Il clan dei Casalesi continua ad essere pienamente operativo nel Casertano, in particolare nei comuni di Trentola Ducenta, San Marcellino e Lusciano. É quanto emerge dall’ultima indagine della Dda di Napoli – sostituti Vincenzo Ranieri e Luigi Landolfi – che ha portato all’arresto da parte dei carabinieri del Nucleo Investigativo di Caserta di 17 persone per reati di associazione camorristica, estorsione e traffico di sostanze stupefacenti e di armi. I provvedimenti cautelari – 14 in carcere e 3 ai domiciliari – sono stati emessi dal Gip del tribunale partenopeo e riguardano la fazione Schiavone della federazione criminale casalese.
In carcere i figli di camorra
Tra coloro che sono finiti in cella figurano «figli d’arte» e il 62enne Giacomo Capoluogo, ritenuto il cassiere del clan, storico affiliato da sempre vicino alla fazione Zagaria negli ultimi anni più vicino agli Schiavone; e il 46enne Salvatore Fioravante, detto «porcellino», anch’egli volto noto del clan. E’ emerso che a tirare le redini del clan, accanto agli «anziani», sono soprattutto i «figli d’arte» che perpetuano il potere dei genitori tutelandone gli interessi. In mamette il 28enne Oreste Diana, figlio dell’esponente di spicco Giuseppe Diana, e il 30enne Giuseppe Cantone, figlio di Raffaele detto «malapelle», storico capozona del clan a Trentola Ducenta; Diana viene indicato dal Gip come «persona di fiducia di Ivanhoe Schiavone», figlio del capoclan Francesco «Sandokan» Schiavone.

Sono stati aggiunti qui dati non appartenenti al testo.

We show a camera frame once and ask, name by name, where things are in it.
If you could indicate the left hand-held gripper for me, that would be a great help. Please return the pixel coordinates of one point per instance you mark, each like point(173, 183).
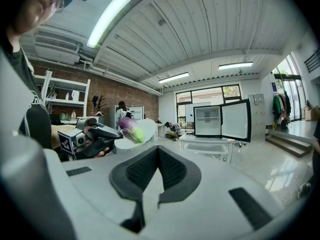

Estorsione, l’affare che continua
I due «rampolli,» finiti in carcere, si occupavano di estorsioni alle imprese – sono arrivati a chiedere ad imprenditori somme fino a 60mila euro, o prestazioni d’opera come la ristrutturazione di casa in luogo dei soldi – e di gestire materialmente le piazze di spaccio per la vendita della droga, cresciute dopo gli arresti di tutti i capi del clan, che non volevano occuparsi del business degli stupefacenti anche per evitare il controllo costante sul territorio da parte delle forze dell’ordine. Ai giovane era stato dato il ruolo operativo mentre padri e zii supervisionavano indicando gli imprenditori cui chiedere il pizzo; molti operatori hanno confermato le accuse riscontrate dagli inquirenti, ma altri sono stati invece reticenti confermando il muro di omertà che ancora regge sul territorio. In particolare Capoluongo – è emerso – gestiva entrate e uscite del clan, ed era un punto di riferimento per gli altri affiliati, l’altro esponente esperto Fioravante sovrintendeva invece allo spaccio occupandosi dell’approvvigionamento della droga, specie di cocaina, che veniva acquistata tramite sue conoscenze nel quartiere napoletano di Secondigliano e portata nel Casertano attraverso due corrieri, entrambi arrestati. La marijuana, ma anche le armi, venivano inoltre acquistate tramite un gruppo di albanesi attivi nel Casertano, che le importavano dal proprio Paese facendole giungere in Italia attraversi porti pugliesi; tre membri del gruppo sono finiti in carcere per il traffico di armi e droga e perché gestivano un giro di prostitute tra Napoli e Caserta. Erano Diana e Cantone a tenere i contatti con gli albanesi. Diana, oltre a gestire la piazza di spaccio, aveva anche un punto di scommesse sportive, intestato a prestanomi.